Parker was born and raised in Kansas City, where he began his career as a teen-ager. From his earliest successes to the end of his life, he was a consummate, authoritative, bone-shivering blues artist, even as his musical passions ran toward Bartók, Stravinsky, and other European modernists. To those accustomed to swing, let alone New Orleans styles, Parker’s music sounds hectic, disjointed, and scribble-scrabulous, but it quickly became a vital inspiration to a younger generation of musicians. (Miles Davis was still a teen-ager when he first performed and recorded with Parker, in 1945). Parker’s music is jumpy, crowded, energized to the breaking point, recklessly exposed—and, although he was joined by other musicians of similar inspiration (such as the pianist Bud Powell), Parker was the most self-revealing, the most vulnerable of them all. The sense of thrilling and terrifying existential adventure in his playing is reflected in the consuming furies of his life—and in the glorious yet burdensome mythology that turned him into a legend even while he lived and performed.

The stories (both true and false) that accreted around Parker included those of the heroin addict (seemingly, since adolescence) who nodded out on the bandstand only to wake up in a flash and take wondrous solos; the unreliable friend who borrowed money casually and pawned borrowed saxophones; the figure of immense appetites, who drank whiskey by the quart, was seen taking eight double shots before going onstage, and consumed Benzedrine pills by the literal handful. Even as his addictions deepened, his fame rose, culminating in the opening, in 1949, of the New York jazz club Birdland. (He had no financial stake in it; it borrowed his name and fame without paying him for it, though he played there often—until he was banned, on the grounds of his erratic behavior.) The fans and revellers who surrounded Parker included unofficial musical amanuenses, who followed him from gig to gig, recording his every note. As a result, Parker’s studio recordings, treasures though they are, take second place to the flood of bootlegs that preserve his musical legacy at its most inspired and uninhibited. (There's a playlist below.)

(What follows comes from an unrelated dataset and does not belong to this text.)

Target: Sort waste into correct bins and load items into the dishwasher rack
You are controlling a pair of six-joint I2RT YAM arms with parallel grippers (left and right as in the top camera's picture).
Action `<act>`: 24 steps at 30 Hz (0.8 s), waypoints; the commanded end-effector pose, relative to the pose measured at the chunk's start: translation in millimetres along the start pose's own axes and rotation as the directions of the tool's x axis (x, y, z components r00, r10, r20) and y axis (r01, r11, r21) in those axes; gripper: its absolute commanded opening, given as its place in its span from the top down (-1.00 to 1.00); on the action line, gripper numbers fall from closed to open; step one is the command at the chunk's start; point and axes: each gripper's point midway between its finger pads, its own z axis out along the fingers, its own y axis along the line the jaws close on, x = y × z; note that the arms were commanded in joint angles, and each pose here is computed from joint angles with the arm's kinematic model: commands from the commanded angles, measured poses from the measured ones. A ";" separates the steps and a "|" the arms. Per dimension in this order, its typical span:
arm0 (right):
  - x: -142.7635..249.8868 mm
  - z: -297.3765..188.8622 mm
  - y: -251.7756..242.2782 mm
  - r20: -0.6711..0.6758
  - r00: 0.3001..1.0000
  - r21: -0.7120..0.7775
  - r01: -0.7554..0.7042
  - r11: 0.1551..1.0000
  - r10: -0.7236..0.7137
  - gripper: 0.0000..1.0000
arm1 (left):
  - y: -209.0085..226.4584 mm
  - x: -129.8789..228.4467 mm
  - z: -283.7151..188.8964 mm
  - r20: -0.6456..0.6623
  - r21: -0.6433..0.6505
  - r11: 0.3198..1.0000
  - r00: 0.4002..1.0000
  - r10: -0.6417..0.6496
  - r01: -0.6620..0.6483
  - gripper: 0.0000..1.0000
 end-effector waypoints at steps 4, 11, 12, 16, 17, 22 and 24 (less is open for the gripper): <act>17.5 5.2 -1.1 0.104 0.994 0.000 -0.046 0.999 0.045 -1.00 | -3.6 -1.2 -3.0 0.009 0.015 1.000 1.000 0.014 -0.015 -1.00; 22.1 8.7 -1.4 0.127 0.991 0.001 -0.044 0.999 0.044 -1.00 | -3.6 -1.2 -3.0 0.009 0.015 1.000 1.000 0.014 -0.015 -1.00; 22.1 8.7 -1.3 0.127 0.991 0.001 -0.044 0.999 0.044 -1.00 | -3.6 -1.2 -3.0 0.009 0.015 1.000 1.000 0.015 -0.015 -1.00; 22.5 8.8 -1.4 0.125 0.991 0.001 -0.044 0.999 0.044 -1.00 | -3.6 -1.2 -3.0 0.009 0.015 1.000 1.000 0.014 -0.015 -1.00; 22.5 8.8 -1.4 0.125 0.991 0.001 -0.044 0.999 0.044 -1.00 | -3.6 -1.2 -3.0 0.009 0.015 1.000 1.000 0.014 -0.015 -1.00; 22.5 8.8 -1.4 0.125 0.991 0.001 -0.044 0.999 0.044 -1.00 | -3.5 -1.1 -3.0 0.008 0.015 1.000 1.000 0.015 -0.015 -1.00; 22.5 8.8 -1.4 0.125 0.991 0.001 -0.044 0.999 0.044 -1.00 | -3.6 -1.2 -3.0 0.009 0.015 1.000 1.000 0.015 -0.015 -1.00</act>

The first batch of records under Parker’s leadership is from 1945. By 1949, he was reportedly seeking a new musical pathway out of the style that he already exemplified, and that was already widely emulated by the best of younger musicians (many of whom, of course, would enter musical history in their own right). The early nineteen-fifties sped by—with the loss of Parker’s cabaret card (thus rendering him ineligible to perform in New York night clubs) and the death of his infant daughter, Pree. He suffered from depression, attempted suicide, and was again hospitalized. His alcoholism worsened, his health deteriorated, and he had premonitions of his death—even as he was forging advances on his style, with ever wider harmonic extremes, ever more fragmentary phrases, ever more daring effacements of the regularly pulsating beat.

When Parker died, in 1955, at the age of thirty-four, jazz was undergoing another revolution—with Davis at its forefront and other musicians, such as John Coltrane and Cecil Taylor, emerging. Above all, American society was on the verge of historic progress, owing to the devotion and the sacrifice of Black people demanding civil rights and an end to segregation. Parker didn’t live to see either transformation. Parker’s drive toward perpetual revolution in ideas and styles, and in personal bearing, foreshadowed the history of jazz to come. And his martyrdom to an art of self-revelation, demonstration, defiance, and revolt foreshadowed the tragic heroism of a generation of civil-rights leaders to come.